Le décret pris en décembre 2021 est signé du président ivoirien Alassane Ouattara. Son contenu publié sur les réseaux sociaux suscite des inquiétudes.
Le texte prévoit les cas où l’acquéreur d’une parcelle de terre peut se voir exproprier de son bien, après deux ans sans mise en valeur. Sur les réseaux sociaux, les commentaires vont bon train. Il ressort des différentes réactions une réelle crainte. « Si cette loi devait être appliquée dans son entièreté, les gens qui se débrouillent ne pourront jamais construire », s’inquiète un internaute. « J’ai épargné durant 10 ans pour m’acheter le terrain, il me faut encore du temps pour le mettre en valeur. Ou bien le pauvre n’a pas droit de se bâtir un toit. Avec ces maigres revenus, on presse les gens à construire dans un court délai », renchérit un autre.
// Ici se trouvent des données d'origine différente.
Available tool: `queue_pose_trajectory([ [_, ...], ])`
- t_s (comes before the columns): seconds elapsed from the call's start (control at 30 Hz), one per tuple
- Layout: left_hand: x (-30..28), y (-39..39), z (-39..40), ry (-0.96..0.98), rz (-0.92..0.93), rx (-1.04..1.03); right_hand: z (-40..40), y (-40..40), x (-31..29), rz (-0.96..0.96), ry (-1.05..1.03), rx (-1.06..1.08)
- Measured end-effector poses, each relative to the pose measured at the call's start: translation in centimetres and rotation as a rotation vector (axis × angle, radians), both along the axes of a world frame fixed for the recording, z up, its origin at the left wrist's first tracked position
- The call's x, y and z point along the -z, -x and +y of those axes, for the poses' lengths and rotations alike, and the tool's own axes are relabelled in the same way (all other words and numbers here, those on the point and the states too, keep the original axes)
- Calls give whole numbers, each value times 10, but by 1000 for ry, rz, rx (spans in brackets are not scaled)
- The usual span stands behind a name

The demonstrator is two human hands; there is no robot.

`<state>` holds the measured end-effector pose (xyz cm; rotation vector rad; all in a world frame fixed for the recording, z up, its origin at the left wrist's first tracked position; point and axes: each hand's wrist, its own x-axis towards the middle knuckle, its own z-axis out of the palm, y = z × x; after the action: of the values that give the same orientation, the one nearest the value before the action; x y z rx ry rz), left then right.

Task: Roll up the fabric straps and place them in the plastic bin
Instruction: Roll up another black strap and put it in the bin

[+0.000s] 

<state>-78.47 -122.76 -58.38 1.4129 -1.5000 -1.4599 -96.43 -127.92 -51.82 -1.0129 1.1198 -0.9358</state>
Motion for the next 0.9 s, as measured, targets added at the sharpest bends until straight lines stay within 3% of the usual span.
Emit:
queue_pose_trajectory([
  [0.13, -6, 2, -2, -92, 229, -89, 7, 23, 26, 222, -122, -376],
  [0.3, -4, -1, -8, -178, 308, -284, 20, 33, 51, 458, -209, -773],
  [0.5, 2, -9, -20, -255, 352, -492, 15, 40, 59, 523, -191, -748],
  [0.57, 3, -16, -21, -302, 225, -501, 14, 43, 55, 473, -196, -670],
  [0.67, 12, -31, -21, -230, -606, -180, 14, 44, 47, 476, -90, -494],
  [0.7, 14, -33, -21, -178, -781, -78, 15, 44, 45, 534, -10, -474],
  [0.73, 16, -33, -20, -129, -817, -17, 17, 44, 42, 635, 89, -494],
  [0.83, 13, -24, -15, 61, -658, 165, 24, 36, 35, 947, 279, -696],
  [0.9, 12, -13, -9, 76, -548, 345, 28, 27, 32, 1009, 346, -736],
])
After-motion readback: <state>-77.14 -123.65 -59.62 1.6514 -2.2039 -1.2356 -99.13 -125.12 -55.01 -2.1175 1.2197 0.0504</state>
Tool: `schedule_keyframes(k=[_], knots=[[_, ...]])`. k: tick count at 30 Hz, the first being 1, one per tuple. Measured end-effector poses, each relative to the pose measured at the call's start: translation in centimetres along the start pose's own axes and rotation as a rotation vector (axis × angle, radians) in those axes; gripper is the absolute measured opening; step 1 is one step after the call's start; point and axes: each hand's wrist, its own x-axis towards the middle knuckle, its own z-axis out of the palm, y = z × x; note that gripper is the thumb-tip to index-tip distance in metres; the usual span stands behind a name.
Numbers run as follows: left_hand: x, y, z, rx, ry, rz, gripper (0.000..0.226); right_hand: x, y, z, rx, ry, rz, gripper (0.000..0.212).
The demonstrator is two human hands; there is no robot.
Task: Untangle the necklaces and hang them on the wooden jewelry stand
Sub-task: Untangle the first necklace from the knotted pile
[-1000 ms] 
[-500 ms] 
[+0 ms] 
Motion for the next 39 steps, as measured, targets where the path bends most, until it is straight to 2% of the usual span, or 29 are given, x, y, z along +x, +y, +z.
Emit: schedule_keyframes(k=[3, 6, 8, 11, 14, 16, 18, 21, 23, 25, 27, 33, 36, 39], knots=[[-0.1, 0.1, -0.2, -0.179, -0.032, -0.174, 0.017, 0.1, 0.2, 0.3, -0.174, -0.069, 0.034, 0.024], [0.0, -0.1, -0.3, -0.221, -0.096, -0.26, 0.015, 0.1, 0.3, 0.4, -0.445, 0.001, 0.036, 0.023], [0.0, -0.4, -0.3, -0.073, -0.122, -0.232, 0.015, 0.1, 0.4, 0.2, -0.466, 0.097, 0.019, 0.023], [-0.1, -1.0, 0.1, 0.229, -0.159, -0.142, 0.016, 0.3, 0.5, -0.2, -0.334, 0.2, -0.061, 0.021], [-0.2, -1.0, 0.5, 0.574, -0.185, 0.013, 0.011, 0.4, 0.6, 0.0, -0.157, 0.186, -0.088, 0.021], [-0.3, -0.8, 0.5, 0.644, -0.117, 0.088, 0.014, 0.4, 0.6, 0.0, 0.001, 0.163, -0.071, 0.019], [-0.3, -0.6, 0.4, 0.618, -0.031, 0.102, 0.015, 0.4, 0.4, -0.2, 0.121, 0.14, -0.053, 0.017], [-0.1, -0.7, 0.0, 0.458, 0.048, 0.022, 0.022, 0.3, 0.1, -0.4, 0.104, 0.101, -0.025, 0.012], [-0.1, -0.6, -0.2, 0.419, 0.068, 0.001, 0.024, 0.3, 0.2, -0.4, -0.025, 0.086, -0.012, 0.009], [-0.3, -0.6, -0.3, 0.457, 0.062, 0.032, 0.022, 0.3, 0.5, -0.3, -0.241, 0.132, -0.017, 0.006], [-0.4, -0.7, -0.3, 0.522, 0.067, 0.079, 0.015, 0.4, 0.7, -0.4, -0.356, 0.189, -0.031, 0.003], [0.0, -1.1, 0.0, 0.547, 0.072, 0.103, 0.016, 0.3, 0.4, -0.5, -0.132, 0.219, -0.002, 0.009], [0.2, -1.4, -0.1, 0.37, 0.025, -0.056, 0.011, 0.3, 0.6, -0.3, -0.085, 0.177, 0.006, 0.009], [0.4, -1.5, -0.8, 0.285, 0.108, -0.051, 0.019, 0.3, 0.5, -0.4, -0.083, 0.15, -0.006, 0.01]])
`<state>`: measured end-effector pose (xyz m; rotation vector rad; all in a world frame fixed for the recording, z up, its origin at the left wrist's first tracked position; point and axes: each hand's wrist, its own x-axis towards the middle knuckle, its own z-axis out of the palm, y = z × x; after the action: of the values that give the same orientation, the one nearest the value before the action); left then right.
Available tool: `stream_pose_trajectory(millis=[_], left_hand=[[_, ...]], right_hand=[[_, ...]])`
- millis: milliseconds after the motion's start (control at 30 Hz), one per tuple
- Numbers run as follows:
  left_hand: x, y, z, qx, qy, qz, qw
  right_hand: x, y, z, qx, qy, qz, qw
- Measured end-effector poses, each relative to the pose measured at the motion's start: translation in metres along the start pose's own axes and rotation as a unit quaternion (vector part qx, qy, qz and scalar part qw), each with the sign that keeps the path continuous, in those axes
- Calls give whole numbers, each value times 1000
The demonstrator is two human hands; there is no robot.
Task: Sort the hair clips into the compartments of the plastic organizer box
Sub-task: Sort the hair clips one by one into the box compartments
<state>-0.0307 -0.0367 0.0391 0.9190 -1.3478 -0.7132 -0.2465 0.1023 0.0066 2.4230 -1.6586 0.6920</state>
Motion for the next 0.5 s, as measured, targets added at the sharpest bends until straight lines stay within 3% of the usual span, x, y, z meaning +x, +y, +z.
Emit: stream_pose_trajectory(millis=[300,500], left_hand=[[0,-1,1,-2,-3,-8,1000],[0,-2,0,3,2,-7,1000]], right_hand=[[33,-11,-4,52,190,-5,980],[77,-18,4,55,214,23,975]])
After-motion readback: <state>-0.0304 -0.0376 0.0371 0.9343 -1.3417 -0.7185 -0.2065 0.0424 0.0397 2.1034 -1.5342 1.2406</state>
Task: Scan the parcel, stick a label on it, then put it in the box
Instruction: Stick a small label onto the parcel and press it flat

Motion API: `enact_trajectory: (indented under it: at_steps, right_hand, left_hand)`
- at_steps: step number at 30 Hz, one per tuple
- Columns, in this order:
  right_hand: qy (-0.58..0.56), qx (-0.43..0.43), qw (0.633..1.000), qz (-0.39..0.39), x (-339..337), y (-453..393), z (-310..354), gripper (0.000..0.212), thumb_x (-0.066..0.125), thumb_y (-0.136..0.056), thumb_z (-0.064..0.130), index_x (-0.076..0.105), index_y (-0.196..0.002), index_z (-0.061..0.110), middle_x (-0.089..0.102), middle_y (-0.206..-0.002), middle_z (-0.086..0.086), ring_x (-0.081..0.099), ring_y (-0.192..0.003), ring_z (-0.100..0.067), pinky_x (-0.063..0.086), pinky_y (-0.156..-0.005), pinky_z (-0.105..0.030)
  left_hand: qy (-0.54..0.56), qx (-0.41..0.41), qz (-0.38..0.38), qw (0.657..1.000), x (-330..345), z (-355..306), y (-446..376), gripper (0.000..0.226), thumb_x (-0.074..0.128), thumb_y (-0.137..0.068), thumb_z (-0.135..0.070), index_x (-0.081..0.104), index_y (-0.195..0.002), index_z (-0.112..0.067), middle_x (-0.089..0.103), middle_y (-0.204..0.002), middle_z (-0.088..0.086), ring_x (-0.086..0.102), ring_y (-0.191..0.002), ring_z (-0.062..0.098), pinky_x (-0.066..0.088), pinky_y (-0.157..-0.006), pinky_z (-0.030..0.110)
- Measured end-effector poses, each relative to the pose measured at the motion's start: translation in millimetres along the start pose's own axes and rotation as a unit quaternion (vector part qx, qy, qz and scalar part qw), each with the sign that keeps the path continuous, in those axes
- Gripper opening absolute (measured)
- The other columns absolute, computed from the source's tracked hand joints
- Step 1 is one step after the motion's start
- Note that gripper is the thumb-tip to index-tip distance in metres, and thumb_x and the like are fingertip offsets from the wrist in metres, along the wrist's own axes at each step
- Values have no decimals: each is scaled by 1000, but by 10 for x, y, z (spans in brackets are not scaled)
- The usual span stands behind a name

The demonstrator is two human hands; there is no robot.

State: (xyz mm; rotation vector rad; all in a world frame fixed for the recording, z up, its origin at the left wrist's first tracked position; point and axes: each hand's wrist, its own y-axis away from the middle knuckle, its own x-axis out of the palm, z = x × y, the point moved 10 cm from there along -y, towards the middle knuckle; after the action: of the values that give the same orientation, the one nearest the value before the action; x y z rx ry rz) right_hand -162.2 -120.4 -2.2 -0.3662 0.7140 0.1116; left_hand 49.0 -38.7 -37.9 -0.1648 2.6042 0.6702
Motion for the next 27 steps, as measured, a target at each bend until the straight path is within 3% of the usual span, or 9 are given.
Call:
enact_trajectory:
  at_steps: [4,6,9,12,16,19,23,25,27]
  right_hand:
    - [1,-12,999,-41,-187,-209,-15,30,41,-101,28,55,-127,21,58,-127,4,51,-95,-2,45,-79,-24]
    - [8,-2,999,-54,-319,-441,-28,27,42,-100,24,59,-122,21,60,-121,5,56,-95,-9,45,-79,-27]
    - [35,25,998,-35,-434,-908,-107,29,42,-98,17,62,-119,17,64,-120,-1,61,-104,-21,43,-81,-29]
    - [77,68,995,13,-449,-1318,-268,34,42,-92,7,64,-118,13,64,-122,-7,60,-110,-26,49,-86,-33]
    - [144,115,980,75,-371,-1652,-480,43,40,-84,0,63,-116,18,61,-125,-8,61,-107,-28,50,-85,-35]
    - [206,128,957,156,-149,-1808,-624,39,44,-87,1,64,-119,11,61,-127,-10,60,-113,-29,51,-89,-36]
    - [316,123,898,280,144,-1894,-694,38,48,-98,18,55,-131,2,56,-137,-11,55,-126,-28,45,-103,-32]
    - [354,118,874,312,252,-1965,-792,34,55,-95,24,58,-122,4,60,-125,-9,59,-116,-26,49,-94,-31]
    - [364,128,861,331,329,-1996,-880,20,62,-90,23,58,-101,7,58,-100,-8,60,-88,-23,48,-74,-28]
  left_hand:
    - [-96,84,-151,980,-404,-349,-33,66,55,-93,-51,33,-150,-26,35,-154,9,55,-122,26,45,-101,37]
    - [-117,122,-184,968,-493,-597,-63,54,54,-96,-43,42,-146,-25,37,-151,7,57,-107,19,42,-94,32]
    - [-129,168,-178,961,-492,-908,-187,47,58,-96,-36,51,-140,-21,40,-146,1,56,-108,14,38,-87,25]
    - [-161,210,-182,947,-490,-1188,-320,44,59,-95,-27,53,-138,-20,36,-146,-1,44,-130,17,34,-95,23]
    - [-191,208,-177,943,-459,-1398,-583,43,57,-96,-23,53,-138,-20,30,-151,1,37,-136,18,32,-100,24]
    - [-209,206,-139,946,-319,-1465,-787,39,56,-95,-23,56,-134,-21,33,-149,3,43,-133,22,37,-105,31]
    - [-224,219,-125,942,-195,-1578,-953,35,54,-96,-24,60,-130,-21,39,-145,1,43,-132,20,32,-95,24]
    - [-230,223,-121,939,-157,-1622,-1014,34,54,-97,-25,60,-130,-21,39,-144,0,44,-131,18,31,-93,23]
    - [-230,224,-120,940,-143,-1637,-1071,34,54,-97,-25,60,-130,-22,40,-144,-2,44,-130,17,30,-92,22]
Et un autre de de suggérer, « dans ce cas que les plans de lotissement des parcelles soient vite approuvés et qu’on facilite aussi l’obtention des ACD ».
Dans son chapitre I portant Dispositions générales, le décret du 8 décembre 2021 présente en son article 1 premier alinéa, les actes administratifs concernés par la déchéance. Il s’agit des actes administratifs ayant conféré des droits d’attribution ou de concession provisoire. À savoir les arrêtés de concession provisoire et les lettres d’attribution. En son article 2, ce décret précise que « sont considérés comme non mis en valeur, les terrains urbains du domaine privé de l’État sur lesquels aucune construction n’est érigée au-delà du délai imparti à cet effet par l’acte administratif conférant des droits au bénéficiaire ». Dans son article 3, le même texte indique que : « sont considérés comme insuffisamment mis en valeur, les terrains urbains du domaine privé de l’Etat dont les constructions sont inachevées. Il s’agit notamment : des chantiers de bâtiments inachevés et laissés à l’abandon, des terrains faisant uniquement l’objet de clôtures, des terrains sur lesquels l’édifice principal, objet du permis de construire n’est pas bâti, des terrains abritant des constructions en matériaux précaires ».
Faut-il avoir peur avec ce décret ? Non, estime Siriki Sangaré, le président Chambre nationale des promoteurs et constructeurs agréés de Côte d’Ivoire (CNPC-CI). Il explique pour 7info. « Il s’agit ici des terrains qui sont propriété privée de l’Etat. Le problème c’est qu’il se rend compte qu’il y a certaines personnes qui ont des terrains et qui n’ont pas d’arrêté de construction définitive (ACD). Ils possèdent seulement des arrêtés de construction provisoire (ACP), des lettres d’attributions. Or, il est clairement mentionné que celui qui a un ACP doit forcément mettre son terrain en valeur. Si ce n’est pas fait et qu’il n’a pas d’ACD, l’Etat est en droit de récupérer le terrain et l’attribuer à quelqu’un d’autre pour le mettre en valeur. C’est pareil pour les lettres d’attribution », explique-t-il.
« Imaginez qu’un quartier soumis à un plan de développement urbain se retrouve avec des personnes qui ont des terrains avec des ACP et les terrains ne sont pas mis en valeur. C’est pour clarifier tout cela que l’Etat a pris ces mesures », précise Siriki Sangaré.
Pour ce qui concerne les particuliers détenteurs d’une attestation villageoise comme seul document de leur bien immeuble, le président Chambre nationale des promoteurs et constructeurs agréés de Côte d’Ivoire fait un éclaircissement. « On ne peut pas parler d’expropriation dans ces conditions, dans la mesure où ils ne sont pas propriétaires. Lorsqu’un particulier paye pour un terrain villageois, il faut faire les démarches pour obtenir un ACD. Cet arrêté de construction définitive le contraint à mettre en valeur ce terrain dans un délai d’un an et cinq ans pour achever les travaux », fait-il savoir.
Pour finir, le président du (CNPC-CI) rappelle que si ces conditions ne sont pas remplies, en cas d’expropriation, aucune disposition ne prévoit l’indemnisation.